(Data excerpts)

━━━━━━━━━━━━━━━━━━━━━━━━━━━━━━

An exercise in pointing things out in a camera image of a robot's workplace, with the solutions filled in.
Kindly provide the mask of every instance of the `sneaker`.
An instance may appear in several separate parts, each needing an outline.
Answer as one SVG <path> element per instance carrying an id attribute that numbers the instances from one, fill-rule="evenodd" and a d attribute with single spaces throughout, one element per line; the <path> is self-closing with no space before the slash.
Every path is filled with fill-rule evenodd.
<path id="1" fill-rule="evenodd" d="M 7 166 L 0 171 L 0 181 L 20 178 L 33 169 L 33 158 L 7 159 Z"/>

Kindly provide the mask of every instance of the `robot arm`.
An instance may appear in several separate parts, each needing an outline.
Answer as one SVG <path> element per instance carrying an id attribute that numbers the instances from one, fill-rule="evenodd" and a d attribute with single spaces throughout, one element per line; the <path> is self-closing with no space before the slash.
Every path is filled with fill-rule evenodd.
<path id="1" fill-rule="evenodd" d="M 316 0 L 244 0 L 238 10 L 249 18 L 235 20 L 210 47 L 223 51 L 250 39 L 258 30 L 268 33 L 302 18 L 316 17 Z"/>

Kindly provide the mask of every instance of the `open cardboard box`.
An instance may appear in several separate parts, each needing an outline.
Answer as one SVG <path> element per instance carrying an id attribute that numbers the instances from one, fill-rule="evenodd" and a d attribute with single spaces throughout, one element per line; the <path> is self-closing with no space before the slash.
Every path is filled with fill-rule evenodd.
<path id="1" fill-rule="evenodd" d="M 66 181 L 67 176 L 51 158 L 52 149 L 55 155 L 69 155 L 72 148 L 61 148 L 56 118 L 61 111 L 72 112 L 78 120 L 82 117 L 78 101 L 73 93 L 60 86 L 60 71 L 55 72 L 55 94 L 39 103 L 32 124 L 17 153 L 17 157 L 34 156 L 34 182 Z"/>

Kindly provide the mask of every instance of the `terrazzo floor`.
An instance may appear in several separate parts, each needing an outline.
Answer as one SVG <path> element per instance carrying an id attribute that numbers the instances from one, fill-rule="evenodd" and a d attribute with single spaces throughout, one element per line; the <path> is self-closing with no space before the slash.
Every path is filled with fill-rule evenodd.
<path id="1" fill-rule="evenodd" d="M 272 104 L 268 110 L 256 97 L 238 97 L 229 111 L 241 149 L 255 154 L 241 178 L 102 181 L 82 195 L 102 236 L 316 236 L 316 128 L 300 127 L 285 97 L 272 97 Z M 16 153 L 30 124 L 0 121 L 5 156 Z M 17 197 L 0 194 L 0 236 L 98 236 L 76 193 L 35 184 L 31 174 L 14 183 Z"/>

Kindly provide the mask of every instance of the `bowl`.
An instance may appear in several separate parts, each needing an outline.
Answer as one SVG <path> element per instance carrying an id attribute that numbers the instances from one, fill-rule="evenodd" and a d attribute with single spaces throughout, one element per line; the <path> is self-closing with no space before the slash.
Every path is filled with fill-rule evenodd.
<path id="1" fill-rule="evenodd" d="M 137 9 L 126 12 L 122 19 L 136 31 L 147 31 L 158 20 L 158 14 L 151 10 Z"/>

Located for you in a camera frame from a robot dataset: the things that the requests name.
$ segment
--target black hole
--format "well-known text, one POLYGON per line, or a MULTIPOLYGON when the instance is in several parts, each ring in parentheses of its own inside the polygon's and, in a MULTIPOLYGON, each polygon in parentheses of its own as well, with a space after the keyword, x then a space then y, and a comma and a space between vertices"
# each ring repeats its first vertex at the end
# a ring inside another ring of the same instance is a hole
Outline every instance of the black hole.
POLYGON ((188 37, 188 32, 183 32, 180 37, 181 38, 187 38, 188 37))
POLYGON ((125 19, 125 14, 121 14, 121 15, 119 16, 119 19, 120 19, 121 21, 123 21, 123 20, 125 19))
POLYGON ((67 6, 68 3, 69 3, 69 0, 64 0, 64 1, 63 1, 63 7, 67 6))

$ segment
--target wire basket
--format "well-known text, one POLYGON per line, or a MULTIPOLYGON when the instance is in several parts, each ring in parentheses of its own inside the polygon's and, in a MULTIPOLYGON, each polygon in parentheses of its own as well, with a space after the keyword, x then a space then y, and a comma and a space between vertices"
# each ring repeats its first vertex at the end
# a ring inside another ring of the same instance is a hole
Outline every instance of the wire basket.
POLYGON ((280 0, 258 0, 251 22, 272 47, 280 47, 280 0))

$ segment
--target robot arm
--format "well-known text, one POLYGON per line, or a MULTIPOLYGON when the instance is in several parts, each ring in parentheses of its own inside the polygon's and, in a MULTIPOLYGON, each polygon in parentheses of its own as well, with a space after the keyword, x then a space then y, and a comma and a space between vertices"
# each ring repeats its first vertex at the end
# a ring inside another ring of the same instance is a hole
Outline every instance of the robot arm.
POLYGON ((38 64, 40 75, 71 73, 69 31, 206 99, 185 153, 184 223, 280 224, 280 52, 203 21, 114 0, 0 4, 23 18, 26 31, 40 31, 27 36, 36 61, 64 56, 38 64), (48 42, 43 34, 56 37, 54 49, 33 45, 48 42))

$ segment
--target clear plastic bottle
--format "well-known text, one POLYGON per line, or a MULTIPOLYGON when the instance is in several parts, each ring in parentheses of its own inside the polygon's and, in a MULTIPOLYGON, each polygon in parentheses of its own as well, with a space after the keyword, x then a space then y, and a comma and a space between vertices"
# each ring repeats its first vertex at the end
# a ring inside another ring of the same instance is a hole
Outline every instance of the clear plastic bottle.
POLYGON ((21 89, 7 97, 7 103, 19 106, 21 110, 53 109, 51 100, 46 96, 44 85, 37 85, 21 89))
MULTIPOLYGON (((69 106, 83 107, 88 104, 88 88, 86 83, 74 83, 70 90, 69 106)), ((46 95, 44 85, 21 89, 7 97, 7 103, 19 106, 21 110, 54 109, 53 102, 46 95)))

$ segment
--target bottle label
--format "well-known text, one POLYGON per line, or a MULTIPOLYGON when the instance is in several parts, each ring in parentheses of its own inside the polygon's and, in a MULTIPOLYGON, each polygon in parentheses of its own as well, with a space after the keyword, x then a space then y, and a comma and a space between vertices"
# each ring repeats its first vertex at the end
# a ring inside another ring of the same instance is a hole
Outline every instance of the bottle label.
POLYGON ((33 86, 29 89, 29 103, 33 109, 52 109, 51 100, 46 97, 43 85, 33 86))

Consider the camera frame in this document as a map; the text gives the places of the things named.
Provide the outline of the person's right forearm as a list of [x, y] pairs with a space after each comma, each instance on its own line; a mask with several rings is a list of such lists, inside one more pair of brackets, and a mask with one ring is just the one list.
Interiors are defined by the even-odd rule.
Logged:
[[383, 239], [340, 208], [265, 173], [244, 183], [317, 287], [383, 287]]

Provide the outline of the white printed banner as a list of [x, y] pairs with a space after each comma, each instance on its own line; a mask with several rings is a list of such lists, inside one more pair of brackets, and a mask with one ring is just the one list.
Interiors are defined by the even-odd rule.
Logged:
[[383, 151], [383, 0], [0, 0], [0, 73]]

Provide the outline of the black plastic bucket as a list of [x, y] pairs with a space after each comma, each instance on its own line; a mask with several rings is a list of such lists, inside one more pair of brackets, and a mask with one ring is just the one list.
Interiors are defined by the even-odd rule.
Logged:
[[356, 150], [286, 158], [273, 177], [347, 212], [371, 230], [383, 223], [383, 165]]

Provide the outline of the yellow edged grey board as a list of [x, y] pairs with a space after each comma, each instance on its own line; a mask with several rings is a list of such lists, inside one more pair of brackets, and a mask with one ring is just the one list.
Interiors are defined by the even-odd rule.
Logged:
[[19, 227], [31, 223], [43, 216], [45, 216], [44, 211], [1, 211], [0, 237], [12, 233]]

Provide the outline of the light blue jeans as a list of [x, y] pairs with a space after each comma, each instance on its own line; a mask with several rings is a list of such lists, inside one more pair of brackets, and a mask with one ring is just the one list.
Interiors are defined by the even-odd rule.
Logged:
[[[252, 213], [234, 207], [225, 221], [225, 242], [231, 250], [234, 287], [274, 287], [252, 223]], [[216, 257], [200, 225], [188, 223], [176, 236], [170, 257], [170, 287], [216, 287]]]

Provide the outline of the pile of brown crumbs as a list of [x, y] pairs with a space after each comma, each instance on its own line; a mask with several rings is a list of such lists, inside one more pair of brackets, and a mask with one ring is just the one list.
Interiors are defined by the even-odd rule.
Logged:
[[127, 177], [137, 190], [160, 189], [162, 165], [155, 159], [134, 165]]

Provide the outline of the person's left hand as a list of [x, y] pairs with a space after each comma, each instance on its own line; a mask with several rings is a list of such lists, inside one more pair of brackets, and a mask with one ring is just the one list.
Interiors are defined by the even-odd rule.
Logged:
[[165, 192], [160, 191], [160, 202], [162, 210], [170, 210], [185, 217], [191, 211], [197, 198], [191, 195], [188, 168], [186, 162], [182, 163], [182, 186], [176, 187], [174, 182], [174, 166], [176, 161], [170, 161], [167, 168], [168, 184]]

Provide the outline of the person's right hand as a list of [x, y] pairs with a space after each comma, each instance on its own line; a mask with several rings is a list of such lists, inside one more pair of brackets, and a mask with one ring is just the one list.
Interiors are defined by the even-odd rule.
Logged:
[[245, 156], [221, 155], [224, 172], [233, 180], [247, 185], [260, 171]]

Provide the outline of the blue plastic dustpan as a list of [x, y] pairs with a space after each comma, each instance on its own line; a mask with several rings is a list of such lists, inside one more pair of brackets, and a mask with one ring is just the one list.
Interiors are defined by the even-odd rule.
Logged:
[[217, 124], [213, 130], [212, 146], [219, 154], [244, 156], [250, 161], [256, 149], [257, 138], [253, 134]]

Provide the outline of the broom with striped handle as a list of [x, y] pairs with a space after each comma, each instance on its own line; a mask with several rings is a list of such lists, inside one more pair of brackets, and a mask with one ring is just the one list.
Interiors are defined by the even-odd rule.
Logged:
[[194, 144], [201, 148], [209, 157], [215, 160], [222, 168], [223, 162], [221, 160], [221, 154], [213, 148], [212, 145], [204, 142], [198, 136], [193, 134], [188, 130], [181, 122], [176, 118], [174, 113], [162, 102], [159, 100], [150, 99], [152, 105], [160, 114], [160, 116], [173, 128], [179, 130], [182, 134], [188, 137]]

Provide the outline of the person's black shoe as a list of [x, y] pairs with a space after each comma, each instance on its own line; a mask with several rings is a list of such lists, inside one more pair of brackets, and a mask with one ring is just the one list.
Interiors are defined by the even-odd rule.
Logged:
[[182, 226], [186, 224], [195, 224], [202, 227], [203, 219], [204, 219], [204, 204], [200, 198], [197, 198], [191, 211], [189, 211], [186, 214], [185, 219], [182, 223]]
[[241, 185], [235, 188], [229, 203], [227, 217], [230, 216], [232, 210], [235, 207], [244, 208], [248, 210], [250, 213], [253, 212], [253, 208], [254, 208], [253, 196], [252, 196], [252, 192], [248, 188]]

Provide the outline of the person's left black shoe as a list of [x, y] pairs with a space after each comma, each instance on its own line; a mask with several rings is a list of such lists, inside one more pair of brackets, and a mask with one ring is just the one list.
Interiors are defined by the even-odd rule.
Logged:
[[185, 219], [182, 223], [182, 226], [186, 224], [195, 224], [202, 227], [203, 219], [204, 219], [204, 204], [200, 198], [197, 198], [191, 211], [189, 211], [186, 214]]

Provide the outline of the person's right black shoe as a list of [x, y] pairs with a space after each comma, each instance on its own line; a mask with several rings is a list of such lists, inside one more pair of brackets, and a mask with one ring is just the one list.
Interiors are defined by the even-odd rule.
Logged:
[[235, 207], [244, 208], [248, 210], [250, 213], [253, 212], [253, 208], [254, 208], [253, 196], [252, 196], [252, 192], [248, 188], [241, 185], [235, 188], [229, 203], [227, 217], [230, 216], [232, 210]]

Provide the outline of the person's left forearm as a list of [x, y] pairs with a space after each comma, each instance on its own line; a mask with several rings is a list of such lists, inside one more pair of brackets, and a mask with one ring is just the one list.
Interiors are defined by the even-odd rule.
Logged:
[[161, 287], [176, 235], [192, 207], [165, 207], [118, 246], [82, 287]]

━━━━━━━━━━━━━━━━━━━━━━━━━━━━━━

EXERCISE
All lines above in which the word "things" occurs should be identified and copied.

EXERCISE RESPONSE
An exercise in pointing things out in a camera image of a robot's workplace, with the solutions filled in.
Located for you in a camera frame from a robot dataset: the things that the requests name.
Consider the camera frame in this document as a map; the text gives the places of the things named.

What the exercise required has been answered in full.